The TABLE lists currently available energy-based technologies.

Therapeutic uses for energy-based devices

Investigators have studied laser devices for treating various gynecologic conditions, including vulvovaginal atrophy, stress urinary incontinence (UI), vaginal laxity, lichen sclerosus, and vulvodynia.

Vulvovaginal atrophy

Genitourinary syndrome of menopause (GSM) includes symptoms of vulvovaginal irritation, burning, itching, discharge, dyspareunia, lower urinary tract symptoms such as frequency and urinary tract infections, and vaginal dryness or vulvovaginal atrophy.7 First-line treatment for vulvovaginal atrophy includes the use of nonhormonal lubricants for intercourse and vaginal moisturizers, which temporarily moisten the vaginal epithelium. Low-dose vaginal estrogen is a second-line therapy for symptomatic vulvovaginal atrophy; newer pharmacologic options include dehydroepiandrosterone (DHEA) suppositories (prasterone), solubilized estradiol capsules, and the selective estrogen receptor modulator (SERM) ospemifene.

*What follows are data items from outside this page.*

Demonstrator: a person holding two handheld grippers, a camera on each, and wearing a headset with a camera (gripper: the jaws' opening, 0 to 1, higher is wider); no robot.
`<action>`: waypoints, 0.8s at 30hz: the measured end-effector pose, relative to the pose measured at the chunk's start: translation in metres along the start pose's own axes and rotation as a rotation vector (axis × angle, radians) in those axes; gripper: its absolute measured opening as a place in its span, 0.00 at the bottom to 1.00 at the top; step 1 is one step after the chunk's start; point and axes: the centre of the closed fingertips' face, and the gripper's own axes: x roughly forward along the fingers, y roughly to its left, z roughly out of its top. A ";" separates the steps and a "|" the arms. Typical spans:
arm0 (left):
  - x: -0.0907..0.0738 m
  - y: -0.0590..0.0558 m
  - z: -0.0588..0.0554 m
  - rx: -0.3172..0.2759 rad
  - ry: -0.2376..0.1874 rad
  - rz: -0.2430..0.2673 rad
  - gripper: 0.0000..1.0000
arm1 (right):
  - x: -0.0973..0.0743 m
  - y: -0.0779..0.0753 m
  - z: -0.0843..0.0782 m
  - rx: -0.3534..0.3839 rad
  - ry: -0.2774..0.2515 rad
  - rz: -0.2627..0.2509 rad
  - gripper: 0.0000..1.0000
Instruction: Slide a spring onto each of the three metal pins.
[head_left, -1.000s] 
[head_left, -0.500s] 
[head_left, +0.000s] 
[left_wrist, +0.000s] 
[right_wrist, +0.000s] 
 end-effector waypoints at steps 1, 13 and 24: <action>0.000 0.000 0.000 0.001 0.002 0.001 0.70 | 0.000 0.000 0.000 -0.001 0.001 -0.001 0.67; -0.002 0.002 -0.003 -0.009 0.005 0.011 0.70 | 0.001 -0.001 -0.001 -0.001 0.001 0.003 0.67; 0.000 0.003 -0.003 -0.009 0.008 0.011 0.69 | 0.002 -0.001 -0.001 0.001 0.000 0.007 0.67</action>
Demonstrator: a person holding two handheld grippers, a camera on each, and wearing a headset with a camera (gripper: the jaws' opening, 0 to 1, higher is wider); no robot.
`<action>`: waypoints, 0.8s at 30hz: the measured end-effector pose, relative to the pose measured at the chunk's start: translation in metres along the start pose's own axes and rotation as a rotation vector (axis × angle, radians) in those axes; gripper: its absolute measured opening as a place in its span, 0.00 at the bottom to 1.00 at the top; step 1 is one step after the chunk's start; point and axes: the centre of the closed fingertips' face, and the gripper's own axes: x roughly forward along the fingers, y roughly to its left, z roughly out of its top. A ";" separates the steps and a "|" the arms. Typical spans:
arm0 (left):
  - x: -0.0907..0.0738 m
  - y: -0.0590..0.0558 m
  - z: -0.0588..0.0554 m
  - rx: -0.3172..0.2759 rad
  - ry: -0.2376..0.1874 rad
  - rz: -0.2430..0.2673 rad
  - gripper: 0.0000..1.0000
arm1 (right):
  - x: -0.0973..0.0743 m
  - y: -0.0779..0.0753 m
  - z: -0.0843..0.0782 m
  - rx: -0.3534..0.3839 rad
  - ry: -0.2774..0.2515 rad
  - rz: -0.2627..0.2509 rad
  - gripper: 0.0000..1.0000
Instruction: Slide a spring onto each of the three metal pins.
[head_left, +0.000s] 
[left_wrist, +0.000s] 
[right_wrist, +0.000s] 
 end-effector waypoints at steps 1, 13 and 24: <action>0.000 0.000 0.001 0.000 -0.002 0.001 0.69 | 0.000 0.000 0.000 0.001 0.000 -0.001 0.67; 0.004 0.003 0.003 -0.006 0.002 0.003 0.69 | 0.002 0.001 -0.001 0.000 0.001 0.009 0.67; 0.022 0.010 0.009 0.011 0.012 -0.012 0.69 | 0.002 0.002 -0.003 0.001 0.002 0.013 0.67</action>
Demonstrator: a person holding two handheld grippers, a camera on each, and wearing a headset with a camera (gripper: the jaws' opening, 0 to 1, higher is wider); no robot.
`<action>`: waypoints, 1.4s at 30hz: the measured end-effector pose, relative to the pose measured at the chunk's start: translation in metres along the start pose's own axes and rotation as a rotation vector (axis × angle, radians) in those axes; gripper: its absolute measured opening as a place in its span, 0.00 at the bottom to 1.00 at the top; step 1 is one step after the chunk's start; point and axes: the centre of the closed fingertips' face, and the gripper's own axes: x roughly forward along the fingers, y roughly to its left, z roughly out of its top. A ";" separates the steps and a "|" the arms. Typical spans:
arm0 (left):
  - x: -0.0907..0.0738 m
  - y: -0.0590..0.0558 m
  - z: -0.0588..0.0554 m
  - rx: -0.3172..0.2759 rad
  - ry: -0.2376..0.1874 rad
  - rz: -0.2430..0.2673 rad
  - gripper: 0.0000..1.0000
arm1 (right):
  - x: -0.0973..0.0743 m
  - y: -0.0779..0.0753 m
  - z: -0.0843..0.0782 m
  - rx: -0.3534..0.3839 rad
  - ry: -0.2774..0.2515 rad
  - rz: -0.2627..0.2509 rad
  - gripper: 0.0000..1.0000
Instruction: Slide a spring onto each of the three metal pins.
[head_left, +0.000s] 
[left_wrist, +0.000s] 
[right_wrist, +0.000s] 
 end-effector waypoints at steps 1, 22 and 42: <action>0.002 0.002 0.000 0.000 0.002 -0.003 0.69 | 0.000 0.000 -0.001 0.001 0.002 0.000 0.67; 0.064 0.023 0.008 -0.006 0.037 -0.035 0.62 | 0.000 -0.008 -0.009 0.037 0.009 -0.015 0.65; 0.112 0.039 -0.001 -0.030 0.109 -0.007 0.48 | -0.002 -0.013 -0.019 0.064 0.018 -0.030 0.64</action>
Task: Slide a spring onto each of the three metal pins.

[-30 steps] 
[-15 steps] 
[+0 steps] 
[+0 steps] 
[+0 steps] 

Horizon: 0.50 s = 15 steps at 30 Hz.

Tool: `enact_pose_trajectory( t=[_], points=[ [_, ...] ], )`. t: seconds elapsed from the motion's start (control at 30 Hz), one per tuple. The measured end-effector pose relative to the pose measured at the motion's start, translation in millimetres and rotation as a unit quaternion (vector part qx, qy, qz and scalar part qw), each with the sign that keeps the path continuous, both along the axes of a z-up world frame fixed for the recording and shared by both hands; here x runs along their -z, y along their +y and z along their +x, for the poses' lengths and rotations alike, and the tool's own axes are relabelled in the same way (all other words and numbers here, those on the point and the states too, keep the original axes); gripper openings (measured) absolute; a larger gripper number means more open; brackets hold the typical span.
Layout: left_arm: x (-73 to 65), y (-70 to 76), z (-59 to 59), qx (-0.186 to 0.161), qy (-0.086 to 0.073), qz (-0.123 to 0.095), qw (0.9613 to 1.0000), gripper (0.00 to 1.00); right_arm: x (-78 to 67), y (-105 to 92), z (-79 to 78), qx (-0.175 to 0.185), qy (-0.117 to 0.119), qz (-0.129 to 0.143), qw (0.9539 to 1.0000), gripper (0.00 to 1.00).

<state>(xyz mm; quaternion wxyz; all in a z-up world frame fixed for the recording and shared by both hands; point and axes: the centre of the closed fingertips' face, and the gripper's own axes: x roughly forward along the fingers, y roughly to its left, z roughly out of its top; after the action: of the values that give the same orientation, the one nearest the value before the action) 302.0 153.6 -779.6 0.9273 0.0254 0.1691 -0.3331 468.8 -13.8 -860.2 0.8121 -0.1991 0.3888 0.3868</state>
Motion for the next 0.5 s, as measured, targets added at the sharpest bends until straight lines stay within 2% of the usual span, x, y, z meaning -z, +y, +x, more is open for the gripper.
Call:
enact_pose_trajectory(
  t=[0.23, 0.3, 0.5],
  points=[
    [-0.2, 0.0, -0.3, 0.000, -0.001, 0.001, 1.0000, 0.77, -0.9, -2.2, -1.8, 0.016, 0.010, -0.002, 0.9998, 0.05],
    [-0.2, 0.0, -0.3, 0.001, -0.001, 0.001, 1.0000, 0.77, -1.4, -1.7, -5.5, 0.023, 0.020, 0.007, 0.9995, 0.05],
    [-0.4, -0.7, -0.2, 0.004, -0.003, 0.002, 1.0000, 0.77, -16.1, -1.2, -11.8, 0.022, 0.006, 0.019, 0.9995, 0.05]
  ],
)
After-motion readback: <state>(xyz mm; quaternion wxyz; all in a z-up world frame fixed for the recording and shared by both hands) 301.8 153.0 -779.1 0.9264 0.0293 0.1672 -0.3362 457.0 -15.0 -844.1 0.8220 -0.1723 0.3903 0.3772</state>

Fractionated CO2, Erb:YAG, and hybrid lasers also have been used to treat women with symptomatic vulvovaginal atrophy and GSM through similar mechanisms described in dermatologic conditions with low-temperature laser activation of tissue proteins and growth factors creating new connective tissue and angiogenesis. A number of landmark studies have been published detailing patient outcomes with energy-based treatments for these symptoms.

Three-arm trial. Cruz and colleagues conducted a double-blind randomized trial to evaluate the efficacy of fractional CO2 laser vaginal treatment compared with local estriol therapy and the combination of laser plus estriol.8 The investigators randomly assigned 45 postmenopausal women to treatment with fractional CO2 laser with placebo vaginal cream, estriol with sham laser, or laser plus estriol. Treatment consisted of 2 sessions 4 weeks apart, with 20 consecutive weeks of estriol or placebo 3 times per week.

At weeks 8 and 20, the Vaginal Health Index (VHI) average score was significantly higher in all study arms. At week 20, the laser plus estriol group also showed incremental improvement in the VHI score (P = .01). The laser and the laser plus estriol groups had significant improvement in dyspareunia, burning, and dryness, while the estriol group improved only in dryness (P<.001). The laser plus estriol group had significant improvement in the total Female Sexual Function Index (FSFI) score (P = .02) and in the individual domains of pain, desire, and lubrication. Although the laser-alone group had significant worsening in the FSFI pain domain (P = .04), all treatment arms had comparable FSFI total scores at week 20. No adverse events were recorded during the study period.